--- Problem description ---
Word for word, restate the lines of the listing from the one that holds "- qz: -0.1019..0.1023" through the very last line, and nothing more.

--- Available data ---
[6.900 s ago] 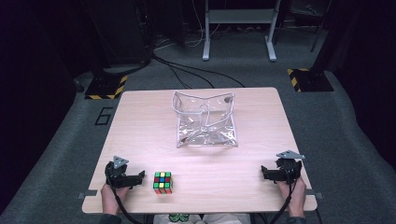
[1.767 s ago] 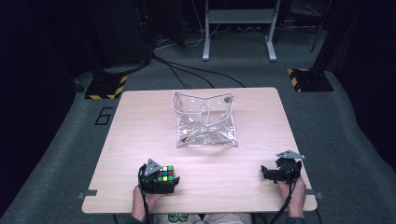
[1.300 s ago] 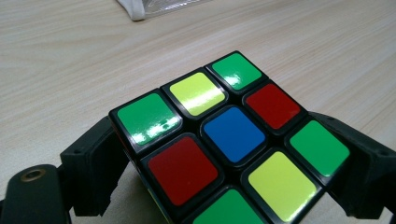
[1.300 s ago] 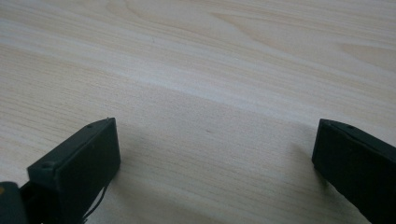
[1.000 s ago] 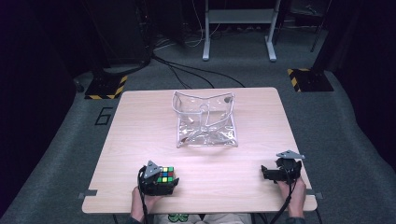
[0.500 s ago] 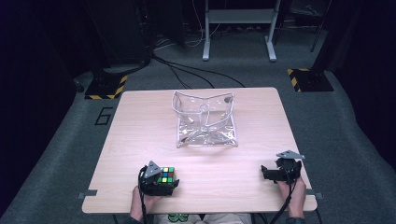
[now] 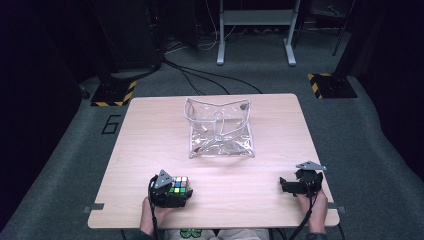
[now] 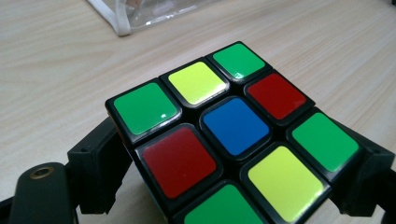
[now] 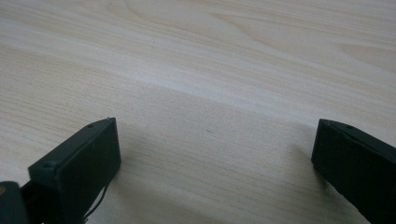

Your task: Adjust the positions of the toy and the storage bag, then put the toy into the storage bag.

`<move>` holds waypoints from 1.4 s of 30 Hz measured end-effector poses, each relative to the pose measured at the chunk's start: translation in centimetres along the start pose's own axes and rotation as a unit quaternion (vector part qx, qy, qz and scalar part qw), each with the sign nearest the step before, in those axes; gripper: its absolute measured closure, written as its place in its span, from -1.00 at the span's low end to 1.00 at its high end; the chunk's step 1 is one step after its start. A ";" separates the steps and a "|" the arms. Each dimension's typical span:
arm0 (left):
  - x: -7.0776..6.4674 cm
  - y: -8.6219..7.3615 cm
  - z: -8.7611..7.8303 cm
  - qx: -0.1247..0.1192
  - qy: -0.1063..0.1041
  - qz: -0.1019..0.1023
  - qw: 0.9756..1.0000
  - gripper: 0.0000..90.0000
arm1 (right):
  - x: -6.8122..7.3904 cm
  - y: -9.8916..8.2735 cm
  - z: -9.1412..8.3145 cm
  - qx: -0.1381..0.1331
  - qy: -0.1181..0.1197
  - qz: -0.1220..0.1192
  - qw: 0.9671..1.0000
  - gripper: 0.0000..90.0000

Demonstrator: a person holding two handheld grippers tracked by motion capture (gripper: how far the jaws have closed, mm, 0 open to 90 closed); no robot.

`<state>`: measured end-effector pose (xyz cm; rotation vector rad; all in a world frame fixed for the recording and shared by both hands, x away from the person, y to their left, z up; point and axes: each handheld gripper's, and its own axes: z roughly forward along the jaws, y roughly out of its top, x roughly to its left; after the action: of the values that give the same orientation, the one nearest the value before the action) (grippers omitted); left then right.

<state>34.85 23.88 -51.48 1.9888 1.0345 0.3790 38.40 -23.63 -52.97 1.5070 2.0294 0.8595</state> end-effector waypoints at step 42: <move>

--- Solution for this exercise ---
  - qz: -0.1019..0.1023
  - qw: 0.9756..1.0000
  - gripper: 0.0000..90.0000
arm1 (right):
  - x: -6.8122..7.3904 cm
  - y: -9.8916..8.2735 cm
  - z: -9.1412..8.3145 cm
  - qx: -0.1381..0.1331
  - qy: -0.1181..0.1197
  - qz: -0.1220..0.1192
  - qw: 0.9671..1.0000
  - gripper: 0.0000..90.0000

Demonstrator: a person holding two handheld grippers tracked by motion capture (gripper: how far the jaws have closed, mm, 0 open to 90 closed); no robot.

`<state>`: measured end-effector pose (xyz cm; rotation vector rad; all in a world frame fixed for the recording and shared by both hands, x away from the person, y to their left, z up; point and axes: each handheld gripper's, and its own axes: z roughly forward along the jaws, y roughly out of its top, x roughly to its left; after the action: of the values that give the same orientation, the one nearest the value before the action) (grippers omitted); left then right.

<state>34.85 23.88 -51.48 1.9888 1.0345 0.3790 38.40 -23.63 -52.97 1.5070 2.0294 0.8595</state> end-effector waypoints at step 42: <move>

What precedes this is the full answer.